The upcoming year 2027 might bring the largest surge in health insurance premiums in 16 years, with family coverage costs in California projected to rise above $30,000. This increase mimics the expense of buying a new compact car. A survey conducted by PwC indicates that medical services and prescription drug expenses could climb by 9%, marking the highest upswing detected since 2011. Insurance firms set premiums based on these anticipated costs, requiring many workers to share the financial burden. Experts highlight that climbing premiums for employers diminish workers’ wages and take-home pay while boosting the costs of goods and services statewide and nationwide.
Glenn Melnick, a healthcare finance professor at USC, asserts that this escalation will degrade the living standards of many California families.
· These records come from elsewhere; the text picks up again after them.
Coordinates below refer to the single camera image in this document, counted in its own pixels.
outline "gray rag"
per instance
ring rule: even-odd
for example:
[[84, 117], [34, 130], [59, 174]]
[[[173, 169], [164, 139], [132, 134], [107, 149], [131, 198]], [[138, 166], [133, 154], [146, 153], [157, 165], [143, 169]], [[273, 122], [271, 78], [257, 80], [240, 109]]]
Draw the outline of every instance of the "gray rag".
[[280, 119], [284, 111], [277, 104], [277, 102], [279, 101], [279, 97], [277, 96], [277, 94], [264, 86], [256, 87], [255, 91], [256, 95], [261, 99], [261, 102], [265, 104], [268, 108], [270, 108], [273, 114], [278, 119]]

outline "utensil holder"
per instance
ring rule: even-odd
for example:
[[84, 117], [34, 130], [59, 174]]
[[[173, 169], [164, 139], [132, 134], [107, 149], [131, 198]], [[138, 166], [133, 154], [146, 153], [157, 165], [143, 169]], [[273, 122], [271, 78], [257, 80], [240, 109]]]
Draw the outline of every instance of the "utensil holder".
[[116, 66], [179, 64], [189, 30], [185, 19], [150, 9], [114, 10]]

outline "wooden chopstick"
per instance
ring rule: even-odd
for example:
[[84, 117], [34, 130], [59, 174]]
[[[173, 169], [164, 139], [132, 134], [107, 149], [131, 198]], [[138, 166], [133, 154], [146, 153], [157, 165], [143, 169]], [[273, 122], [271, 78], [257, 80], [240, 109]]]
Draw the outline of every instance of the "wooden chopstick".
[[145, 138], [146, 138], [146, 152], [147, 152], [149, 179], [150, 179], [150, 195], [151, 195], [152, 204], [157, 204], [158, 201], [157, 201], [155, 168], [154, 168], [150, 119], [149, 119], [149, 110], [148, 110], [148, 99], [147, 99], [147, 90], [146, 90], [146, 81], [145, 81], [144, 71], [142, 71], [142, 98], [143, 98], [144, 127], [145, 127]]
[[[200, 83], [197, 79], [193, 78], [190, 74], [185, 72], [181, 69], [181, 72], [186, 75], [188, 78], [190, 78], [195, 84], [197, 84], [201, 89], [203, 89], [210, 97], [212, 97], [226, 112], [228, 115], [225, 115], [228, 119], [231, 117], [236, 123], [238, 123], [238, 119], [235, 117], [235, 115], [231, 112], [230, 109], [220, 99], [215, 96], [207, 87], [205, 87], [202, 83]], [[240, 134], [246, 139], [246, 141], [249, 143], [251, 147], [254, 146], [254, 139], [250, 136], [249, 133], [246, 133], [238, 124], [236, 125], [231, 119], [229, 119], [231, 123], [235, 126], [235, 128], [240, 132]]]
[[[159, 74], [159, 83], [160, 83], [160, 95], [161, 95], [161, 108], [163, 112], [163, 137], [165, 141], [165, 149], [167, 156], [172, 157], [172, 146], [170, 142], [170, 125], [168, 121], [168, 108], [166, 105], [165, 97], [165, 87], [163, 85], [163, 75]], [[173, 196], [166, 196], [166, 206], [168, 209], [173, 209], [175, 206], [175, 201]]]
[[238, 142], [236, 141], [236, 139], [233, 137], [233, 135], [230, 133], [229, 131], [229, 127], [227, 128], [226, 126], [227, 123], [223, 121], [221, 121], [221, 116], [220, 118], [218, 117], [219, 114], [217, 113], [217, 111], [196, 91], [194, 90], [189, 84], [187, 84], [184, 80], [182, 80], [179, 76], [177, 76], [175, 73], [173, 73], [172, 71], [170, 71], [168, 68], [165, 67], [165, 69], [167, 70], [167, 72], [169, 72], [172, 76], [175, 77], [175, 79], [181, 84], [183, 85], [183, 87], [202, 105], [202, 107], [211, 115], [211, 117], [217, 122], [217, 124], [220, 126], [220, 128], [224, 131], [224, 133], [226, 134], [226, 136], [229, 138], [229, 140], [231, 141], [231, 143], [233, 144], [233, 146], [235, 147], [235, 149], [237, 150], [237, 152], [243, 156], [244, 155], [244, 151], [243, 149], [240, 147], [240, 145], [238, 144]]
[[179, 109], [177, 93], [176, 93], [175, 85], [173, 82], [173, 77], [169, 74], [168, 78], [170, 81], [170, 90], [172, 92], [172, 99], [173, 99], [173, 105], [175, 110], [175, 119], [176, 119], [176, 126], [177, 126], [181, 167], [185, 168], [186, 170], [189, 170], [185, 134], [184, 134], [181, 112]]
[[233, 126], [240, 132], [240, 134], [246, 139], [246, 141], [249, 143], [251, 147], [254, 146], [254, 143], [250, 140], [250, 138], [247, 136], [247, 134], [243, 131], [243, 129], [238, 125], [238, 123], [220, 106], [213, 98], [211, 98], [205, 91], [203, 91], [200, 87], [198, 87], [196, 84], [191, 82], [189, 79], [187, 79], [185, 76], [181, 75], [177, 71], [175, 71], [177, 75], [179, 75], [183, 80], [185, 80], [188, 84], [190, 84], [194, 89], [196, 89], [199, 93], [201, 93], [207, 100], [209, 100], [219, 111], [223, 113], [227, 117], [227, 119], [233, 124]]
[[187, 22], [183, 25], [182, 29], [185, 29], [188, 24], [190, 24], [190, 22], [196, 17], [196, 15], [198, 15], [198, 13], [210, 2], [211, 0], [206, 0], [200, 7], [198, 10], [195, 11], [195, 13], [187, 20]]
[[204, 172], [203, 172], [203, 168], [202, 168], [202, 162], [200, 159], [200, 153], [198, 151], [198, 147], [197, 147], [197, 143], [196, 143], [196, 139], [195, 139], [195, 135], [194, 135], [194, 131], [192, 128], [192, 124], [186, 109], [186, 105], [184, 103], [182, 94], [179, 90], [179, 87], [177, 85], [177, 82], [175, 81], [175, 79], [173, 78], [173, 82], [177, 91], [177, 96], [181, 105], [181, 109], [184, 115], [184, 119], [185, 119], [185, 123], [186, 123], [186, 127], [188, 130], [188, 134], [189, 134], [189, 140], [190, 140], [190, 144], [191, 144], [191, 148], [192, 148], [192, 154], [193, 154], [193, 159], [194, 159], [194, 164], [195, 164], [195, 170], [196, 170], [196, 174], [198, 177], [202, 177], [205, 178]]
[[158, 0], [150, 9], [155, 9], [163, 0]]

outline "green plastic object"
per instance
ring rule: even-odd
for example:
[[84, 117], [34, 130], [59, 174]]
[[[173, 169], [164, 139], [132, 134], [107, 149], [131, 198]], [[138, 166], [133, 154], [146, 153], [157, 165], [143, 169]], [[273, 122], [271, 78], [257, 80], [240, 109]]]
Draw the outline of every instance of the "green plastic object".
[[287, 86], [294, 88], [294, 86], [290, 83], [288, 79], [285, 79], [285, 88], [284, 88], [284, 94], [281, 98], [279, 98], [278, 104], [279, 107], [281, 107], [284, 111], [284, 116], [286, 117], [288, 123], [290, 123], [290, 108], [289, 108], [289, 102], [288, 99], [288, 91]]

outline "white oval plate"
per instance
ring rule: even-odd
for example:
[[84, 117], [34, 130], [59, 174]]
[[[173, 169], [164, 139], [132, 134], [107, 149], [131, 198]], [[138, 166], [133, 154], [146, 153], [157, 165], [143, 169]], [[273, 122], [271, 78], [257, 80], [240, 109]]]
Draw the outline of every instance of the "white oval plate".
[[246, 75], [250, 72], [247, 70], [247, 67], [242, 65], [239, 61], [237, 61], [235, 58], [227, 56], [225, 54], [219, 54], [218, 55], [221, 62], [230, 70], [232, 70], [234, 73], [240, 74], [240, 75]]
When employers allocate more funds to health insurance, they have less capacity to increase wages. He likens the surge in premiums to an unnoticeable pay cut for working households. For small-business owners, the heightened costs raise concerns about the affordability of employee health insurance. Camden Avery, co-owner at The Booksmith in San Francisco, notes a 17% premium increase at the independent bookstore this year, with further challenges anticipated next year. The monthly premium for four employees currently stands at $3,250. As a coping strategy, Christin Evans, the store’s owner, curtailed staff hours, closing earlier.
Approximately 17 million Californians receive health benefits through employers, experiencing a faster-than-average national premium rise rate. Between 2022 and 2025, employer family premiums in California surged by 24% to $28,397, as reported by a survey from KFF and the California Healthcare Foundation. Hospital, pharmaceutical, and other medical costs have increased even more rapidly post-2025. PwC’s survey initially projected an 8.5% rise for 2026, later adjusted to 9% by researchers.
Experts posit that hospital pricing is a major factor behind escalating medical costs. Recently, some health systems like UCLA and Cedars-Sinai have expanded, reducing competition and increasing their community dominance. Melnick observes that large systems sometimes dictate prices to insurance firms. Cedars-Sinai cites a 2022 paper highlighting faster price inflation in for-profit systems compared to nonprofit systems, with Cedars among the nonprofit organizations.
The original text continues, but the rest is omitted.